Tuesday 24 April 2012

Interview with the Wife of a Ledderhose patient

Right now then for this post I interviewed my wife to see what it was like living with a Ledderhose patient, though when I asked her to do this rather then say Ledderhose patient she said cripple so I guess this goes to show how bad it can be for me. She has to put up with a lot including me babbling on about this blog and my foot all the time when I should be dedicating more time to her. Even so she still agreed to do this.


1) How long have you been with the Ledderhose patient?
 
I have been with my patient since 25th September 2010 but I've been the wife of a patient since 13th February 2012. He already had the condition at this time but it was not too bad. 

2) Had you heard of Ledderhose / Dupuytren's before your husband mentioned it to you?

No, I didn't know anything at all about the condition and I'm sure most people don't. When he told me about his Ledderhose it was a while before I realised the impact and actually looked it up in detail. I found about
Dupuytren's later on discovering that they were related (which my husband probably told me).

3) How long has his Ledderhose caused you to have to make changes to your life?
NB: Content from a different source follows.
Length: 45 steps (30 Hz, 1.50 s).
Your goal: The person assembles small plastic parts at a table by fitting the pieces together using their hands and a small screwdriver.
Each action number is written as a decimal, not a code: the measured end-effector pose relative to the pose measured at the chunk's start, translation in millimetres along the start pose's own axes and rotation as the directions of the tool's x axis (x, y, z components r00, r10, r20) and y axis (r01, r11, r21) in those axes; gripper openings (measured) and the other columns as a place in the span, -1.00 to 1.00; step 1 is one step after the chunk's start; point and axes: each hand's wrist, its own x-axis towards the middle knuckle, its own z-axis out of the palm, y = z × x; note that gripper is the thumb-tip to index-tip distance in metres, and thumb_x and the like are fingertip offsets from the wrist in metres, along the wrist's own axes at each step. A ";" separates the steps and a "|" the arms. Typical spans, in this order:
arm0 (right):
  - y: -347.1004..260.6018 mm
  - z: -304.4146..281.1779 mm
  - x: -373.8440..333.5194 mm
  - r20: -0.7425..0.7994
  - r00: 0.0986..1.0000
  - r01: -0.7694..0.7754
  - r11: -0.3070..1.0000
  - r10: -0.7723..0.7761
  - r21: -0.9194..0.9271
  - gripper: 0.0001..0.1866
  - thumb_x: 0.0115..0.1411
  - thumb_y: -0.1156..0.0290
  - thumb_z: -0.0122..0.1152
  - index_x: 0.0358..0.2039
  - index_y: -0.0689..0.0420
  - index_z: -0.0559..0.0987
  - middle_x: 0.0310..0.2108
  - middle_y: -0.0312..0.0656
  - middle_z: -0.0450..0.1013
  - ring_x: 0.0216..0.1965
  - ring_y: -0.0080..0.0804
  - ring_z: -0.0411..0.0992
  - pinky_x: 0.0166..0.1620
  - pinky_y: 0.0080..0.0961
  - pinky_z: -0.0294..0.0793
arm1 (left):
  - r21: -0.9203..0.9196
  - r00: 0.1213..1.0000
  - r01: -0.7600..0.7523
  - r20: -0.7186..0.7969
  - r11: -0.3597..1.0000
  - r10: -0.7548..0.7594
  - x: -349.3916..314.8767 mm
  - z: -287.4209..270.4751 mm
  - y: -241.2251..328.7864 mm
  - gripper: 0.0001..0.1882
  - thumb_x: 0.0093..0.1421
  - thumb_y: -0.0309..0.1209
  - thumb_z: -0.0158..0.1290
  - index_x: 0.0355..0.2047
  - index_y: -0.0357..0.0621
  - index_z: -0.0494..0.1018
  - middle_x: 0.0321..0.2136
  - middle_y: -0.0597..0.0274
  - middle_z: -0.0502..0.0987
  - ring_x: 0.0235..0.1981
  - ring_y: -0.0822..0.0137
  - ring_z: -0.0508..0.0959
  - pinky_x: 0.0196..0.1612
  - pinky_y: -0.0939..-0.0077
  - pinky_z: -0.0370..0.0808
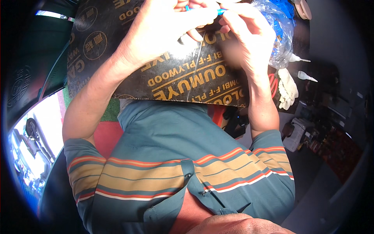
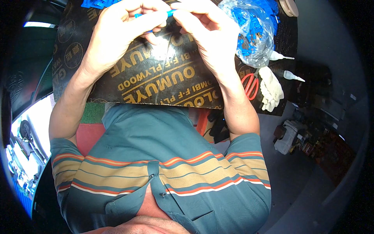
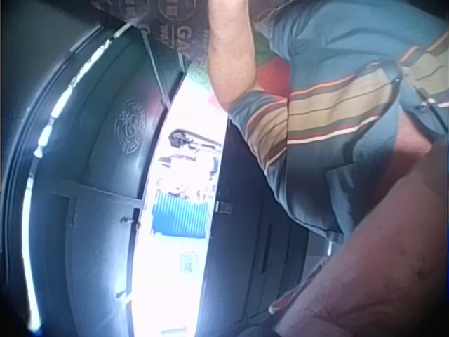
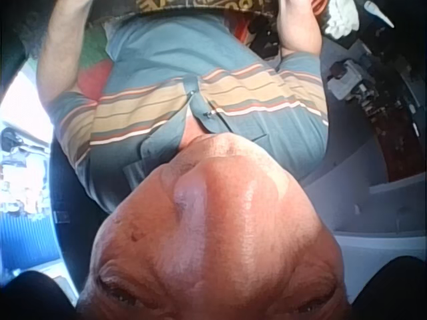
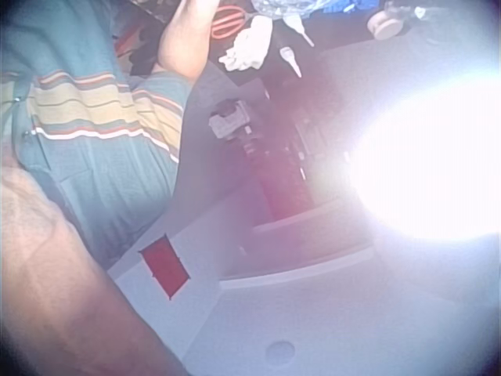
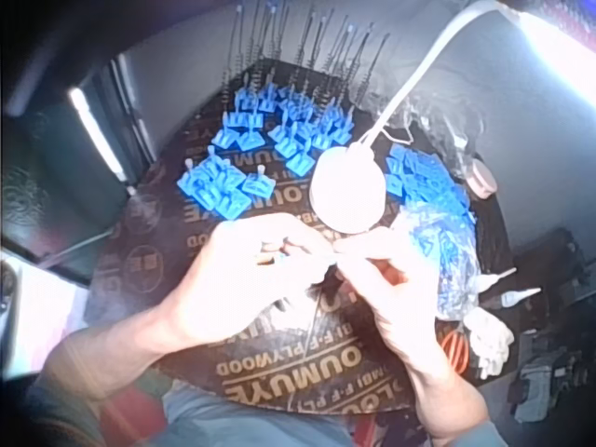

I can't really answer this one accurately as I don't remember when it really started impacting us, my husband probably remembers more. I remember as we were planning our wedding, needing to think about whether he should sit down during the ceremony, how we'd take the photos, whether he could do the dance, what shoes he could wear. When we first met he needed running trainers for support and so there was a point when we thought maybe he'd have to wear these on the day (as it was he got his new orthotics in January and they seemed ok).

I remember playing badminton with him and being aware that he shouldn't do it so much and training to get him to sit down. But as I said, I can't pin point the exact time it changed but at some point
since February 2011 and February 2012.

4) What sort of things do you have to do / put up with?

I don't have to do anything but of course I want to, to try and minimise the pain he's in. If I can limit the amount of time he's on his feet then great, so I try and do all the manual housework before he can. We now park much closer to our venues; no matter whether we have to pay (I used to always find free parking further away). I have to consider whether he's up to going around the supermarket that evening and whether I need to drop him at the door. Sometimes it's so bad I have to go and get the car to pick him up even if it's not that far away. Since starting my new job I'm not able to pick him up and drop him off so much but I always try and consider whether it's an option to collect him.

I no longer play badminton, as he can't and it's not fair to rub that in his face. Even going running I feel guilty because I know he can't do it. I feel that I have to be strong and support him because otherwise it'll just make it worse for him. I try and make him feel positive and look to the good things in life. We have got a tall stool for him to sit on when doing a few tasks, a stick for him and a portable seat. I have to be stern with him and stop him doing things he enjoys so that he'll sit down as I know that it's better in the long run for him.

Recently I tried to turn my efforts to things positively and help raise money for his treatment and for the British Dupuytren's society. By doing this I feel like I'm achieving something positive and focusing my efforts somewhere where they are needed. Whilst he can't join in too we have to remind him that it's because of him that we're all there and he's running with us in Spirit. Next run I'll have a picture of him so he is running too!!

At the moment life revolves around his foot, it starts and ends every day and for him controls a lot in the middle. Whilst I've got spare time I'm at home updating the facebook group, looking up runs, training and trying to think of ways to raise money. Even when thinking of the future and long term where we want to settle, I'm conscious that we need to be somewhere accessible for him, somewhere that's not too far to walk or at least has a bus.

I don't feel that I do enough because ultimately I can never take the pain away or make him better. The best I can do is support him, encourage him to write to others and find out information, be positive and do everything I can do to make it better. That's not enough and never will be but I hope that it at least helps.

Summary:

It helps a lot to have someone so awesome by your side.